**Instructions for the task:** In the material below, find each line that contains the word "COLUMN" and copy it.

**Data provided:**
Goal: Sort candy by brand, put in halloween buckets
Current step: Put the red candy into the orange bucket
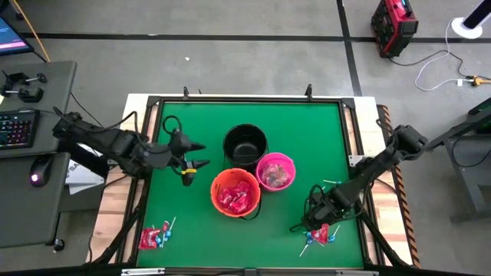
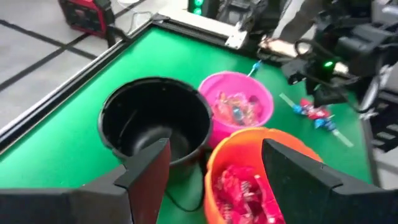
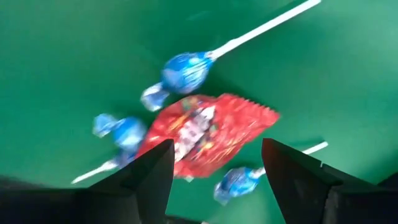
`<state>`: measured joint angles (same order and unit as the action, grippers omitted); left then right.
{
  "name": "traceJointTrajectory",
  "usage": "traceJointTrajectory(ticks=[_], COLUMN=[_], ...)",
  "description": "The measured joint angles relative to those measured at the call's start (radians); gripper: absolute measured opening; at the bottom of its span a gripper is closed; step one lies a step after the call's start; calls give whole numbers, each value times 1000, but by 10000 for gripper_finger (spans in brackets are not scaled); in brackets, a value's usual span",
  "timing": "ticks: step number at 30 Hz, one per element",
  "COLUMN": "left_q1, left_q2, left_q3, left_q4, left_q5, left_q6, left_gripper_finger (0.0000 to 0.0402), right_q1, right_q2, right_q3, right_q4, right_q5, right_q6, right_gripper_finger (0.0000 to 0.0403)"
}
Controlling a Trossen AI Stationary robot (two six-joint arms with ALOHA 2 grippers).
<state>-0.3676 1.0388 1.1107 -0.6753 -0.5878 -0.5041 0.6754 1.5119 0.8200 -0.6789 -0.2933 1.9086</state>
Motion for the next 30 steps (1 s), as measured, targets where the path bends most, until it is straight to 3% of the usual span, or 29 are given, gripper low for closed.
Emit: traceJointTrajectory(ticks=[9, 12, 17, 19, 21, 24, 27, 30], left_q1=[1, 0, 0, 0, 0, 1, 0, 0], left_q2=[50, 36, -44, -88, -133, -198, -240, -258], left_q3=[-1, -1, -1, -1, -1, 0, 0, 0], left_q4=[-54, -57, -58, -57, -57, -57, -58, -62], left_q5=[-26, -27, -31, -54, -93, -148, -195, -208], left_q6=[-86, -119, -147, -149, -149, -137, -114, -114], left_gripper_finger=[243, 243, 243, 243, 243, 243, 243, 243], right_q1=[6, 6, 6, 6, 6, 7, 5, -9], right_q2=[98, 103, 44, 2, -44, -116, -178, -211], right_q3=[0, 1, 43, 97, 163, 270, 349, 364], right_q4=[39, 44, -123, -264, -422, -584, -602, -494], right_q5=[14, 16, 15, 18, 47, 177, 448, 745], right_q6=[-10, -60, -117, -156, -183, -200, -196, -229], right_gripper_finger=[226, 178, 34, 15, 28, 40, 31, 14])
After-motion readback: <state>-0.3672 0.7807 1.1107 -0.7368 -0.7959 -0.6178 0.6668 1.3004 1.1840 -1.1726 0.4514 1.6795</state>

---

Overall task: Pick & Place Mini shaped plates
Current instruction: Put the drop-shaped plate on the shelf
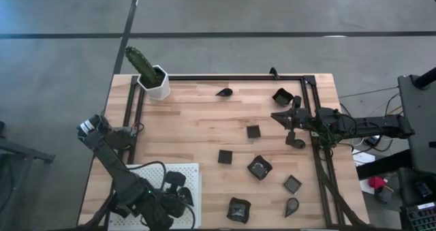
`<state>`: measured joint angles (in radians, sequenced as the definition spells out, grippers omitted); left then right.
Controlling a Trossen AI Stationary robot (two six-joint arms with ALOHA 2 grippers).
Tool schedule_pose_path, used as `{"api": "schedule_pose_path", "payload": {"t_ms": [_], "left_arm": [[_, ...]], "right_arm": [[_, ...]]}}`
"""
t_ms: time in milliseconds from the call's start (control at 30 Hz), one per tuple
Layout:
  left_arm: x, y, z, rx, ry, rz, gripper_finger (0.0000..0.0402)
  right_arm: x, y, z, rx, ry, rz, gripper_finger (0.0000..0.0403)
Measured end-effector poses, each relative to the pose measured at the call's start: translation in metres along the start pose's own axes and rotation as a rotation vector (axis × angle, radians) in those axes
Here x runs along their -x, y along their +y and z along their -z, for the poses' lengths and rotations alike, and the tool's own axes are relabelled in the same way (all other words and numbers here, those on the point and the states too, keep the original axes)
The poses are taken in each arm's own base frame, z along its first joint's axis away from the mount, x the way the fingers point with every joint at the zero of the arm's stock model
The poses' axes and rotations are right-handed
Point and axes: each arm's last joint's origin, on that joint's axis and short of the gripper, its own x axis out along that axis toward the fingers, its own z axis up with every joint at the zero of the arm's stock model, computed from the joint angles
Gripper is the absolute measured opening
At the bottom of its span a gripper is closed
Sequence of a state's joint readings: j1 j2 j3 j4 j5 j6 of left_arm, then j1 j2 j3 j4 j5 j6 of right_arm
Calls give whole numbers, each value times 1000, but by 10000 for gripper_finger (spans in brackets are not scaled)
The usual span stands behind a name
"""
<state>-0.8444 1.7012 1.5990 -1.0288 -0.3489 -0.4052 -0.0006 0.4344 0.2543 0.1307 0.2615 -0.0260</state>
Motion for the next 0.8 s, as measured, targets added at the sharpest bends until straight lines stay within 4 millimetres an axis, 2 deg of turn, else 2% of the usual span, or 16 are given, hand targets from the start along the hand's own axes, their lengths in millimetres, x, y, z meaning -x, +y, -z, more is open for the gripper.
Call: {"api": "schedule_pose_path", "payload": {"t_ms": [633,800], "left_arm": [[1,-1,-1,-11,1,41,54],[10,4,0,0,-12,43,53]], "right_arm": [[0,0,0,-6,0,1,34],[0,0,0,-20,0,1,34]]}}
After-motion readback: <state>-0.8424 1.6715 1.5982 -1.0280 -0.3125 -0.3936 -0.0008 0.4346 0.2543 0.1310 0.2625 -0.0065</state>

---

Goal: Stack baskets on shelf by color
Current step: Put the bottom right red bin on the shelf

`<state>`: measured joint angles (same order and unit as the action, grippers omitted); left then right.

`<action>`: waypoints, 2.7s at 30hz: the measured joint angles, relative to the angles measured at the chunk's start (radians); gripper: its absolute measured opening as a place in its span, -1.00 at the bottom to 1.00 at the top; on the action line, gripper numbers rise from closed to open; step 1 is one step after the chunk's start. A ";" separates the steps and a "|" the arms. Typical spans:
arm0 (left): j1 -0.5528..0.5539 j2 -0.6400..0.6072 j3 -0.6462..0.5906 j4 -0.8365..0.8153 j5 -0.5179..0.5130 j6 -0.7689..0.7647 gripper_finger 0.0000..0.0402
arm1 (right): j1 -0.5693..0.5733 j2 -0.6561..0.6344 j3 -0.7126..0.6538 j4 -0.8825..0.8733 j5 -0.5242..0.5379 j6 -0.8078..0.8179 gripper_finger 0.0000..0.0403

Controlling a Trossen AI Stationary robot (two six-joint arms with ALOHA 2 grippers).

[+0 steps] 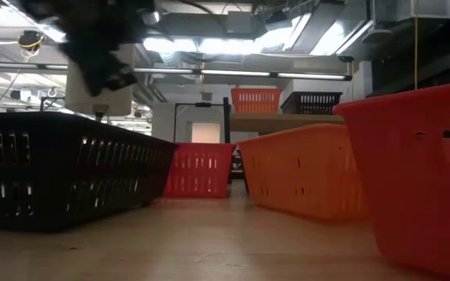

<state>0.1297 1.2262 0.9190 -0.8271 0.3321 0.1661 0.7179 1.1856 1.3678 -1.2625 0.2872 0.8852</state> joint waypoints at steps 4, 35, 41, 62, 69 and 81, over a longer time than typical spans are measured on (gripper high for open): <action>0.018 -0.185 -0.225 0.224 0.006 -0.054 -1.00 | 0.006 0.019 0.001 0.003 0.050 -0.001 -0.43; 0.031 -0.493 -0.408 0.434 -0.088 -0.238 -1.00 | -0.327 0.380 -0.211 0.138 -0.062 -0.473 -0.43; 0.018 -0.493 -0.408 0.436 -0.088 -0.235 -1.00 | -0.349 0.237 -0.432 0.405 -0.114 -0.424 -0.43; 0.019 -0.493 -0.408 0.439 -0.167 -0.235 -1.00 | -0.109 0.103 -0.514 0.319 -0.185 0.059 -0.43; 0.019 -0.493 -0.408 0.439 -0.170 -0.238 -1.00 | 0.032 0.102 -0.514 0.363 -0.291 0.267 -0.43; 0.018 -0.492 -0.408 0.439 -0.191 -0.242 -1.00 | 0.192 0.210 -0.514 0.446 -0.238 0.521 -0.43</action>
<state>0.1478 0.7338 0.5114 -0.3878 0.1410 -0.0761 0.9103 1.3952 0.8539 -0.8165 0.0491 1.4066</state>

**Written reply:**
  "usage": "traceJointTrajectory(ticks=[_], COLUMN=[_], ...)",
  "COLUMN": "left_q1, left_q2, left_q3, left_q4, left_q5, left_q6, left_gripper_finger (0.0000 to 0.0402), right_q1, right_q2, right_q3, right_q4, right_q5, right_q6, right_gripper_finger (0.0000 to 0.0403)"

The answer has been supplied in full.